熱戦、接戦と評価の高かったシリーズであったが、筆者の見方としては、バッテリーエラー、守備エラー、サインの見落とし等、ミスの目立ったレベルの低い内容に終始した。
ただ、ホームの利が鮮明となったシリーズで、その点は評価したい。これまでの読売一辺倒のNPBの風景が急激に変容していることが見て取れた。審判の判定に「ホームの利」が露骨にあらわれたのも、特徴ではないか。
NPBが地域密着化し、MLBに近い形態になりつつある。地域経済活性化が期待できるわけだから、地場産業、地域財界などが球団経営に興味をもてば、この先、NPBの球団増が期待できる。これまでの12球団から16~20球団になれば、ポストシーズンのあり方も変わる。NPBが読売の販路拡大ツールから、地域に根付いたスポーツ文化として発展する道筋が見えてきた。
広島の敗因は緒方監督の力量不足
シリーズを決めたのは、栗山と緒方に係る監督の力量の差だった。栗山が短期決戦で即断即決して結果を出したのに対し、緒方はペナントレースの形に固執して失敗した。現在行われているMLBのワールドシリーズを見ている人はわかることだが、投手起用においては、先発を中3日で登板させたり、クローザー(チャップマン)を中抑えに起用したりと、指揮官は変幻自在の策を講じている。

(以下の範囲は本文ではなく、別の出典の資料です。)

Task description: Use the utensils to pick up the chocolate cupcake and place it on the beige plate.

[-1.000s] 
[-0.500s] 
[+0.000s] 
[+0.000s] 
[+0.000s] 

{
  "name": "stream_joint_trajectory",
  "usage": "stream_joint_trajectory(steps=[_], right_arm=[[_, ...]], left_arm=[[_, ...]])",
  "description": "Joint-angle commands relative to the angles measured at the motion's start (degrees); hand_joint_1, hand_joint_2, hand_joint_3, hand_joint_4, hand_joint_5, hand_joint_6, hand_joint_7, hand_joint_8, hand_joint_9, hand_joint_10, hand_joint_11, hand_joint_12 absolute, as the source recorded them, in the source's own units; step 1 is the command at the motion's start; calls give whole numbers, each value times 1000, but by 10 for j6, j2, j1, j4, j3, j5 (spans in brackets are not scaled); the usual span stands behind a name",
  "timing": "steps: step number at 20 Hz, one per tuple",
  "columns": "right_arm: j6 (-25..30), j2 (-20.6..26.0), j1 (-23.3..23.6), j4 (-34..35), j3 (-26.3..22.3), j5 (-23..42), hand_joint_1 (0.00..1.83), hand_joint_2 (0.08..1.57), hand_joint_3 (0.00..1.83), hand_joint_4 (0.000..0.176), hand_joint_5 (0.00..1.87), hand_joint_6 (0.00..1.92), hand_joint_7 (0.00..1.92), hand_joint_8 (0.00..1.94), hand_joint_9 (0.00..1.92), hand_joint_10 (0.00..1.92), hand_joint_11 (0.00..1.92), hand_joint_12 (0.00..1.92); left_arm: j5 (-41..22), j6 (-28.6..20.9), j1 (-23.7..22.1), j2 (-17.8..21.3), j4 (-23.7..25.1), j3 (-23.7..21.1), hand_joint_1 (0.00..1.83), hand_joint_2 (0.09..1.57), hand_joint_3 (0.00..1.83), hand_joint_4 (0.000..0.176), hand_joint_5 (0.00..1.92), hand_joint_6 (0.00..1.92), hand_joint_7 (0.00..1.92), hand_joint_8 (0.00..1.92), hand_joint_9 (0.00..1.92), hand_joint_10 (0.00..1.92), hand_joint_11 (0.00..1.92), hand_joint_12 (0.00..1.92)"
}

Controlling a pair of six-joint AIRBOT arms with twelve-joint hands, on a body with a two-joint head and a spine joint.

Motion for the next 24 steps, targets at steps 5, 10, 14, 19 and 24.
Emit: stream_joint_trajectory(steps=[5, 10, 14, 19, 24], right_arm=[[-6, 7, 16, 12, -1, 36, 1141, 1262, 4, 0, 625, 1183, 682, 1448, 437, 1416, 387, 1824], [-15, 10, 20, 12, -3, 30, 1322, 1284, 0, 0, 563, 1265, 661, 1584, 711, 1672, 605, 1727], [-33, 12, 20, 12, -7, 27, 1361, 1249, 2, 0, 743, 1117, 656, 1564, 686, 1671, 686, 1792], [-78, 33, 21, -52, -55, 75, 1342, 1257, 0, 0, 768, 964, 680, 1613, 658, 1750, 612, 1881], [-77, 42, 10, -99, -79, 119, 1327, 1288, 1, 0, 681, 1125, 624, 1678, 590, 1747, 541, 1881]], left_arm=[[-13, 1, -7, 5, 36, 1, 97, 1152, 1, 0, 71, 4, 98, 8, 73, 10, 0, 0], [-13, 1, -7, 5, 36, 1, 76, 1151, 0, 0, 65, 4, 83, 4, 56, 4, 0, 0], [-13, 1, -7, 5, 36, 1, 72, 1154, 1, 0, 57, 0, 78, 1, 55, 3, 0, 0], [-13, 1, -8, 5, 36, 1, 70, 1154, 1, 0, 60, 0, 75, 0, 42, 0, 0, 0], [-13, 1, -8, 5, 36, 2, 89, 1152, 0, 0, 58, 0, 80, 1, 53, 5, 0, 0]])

第6戦、ホーム広島は、セットアッパー(SU)に不調のジャクソンを投入して失敗した。野球評論家の張本氏が指摘したように、あの場面は黒田博樹で行くべきだった。筆者は黒田もしくは中崎翔太でもよかった。中崎をSUで起用し広島リードで9回表を迎えられたならば、クローザーはもちろん黒田だ。黒田が打たれて広島の日本シリーズ敗退が決まっても、ファン、選手は納得する。勝てば、第7戦に総力全力を上げればいい。短期決戦とはそういうものだ。
3戦目以降、緒方に焦りが出た。バント失敗、盗塁失敗という最悪のパターンを繰り返した。広島(緒方)の積極走塁作戦はリスクが高い。2戦目、無謀な本塁突入はチャレンジでアウトからセーフに判定が覆ったが、無謀な走塁であることに変わりない。この「成功」で調子に乗りすぎた感がある。とにかく、野球では簡単に相手に「アウト」を与えてはいけない。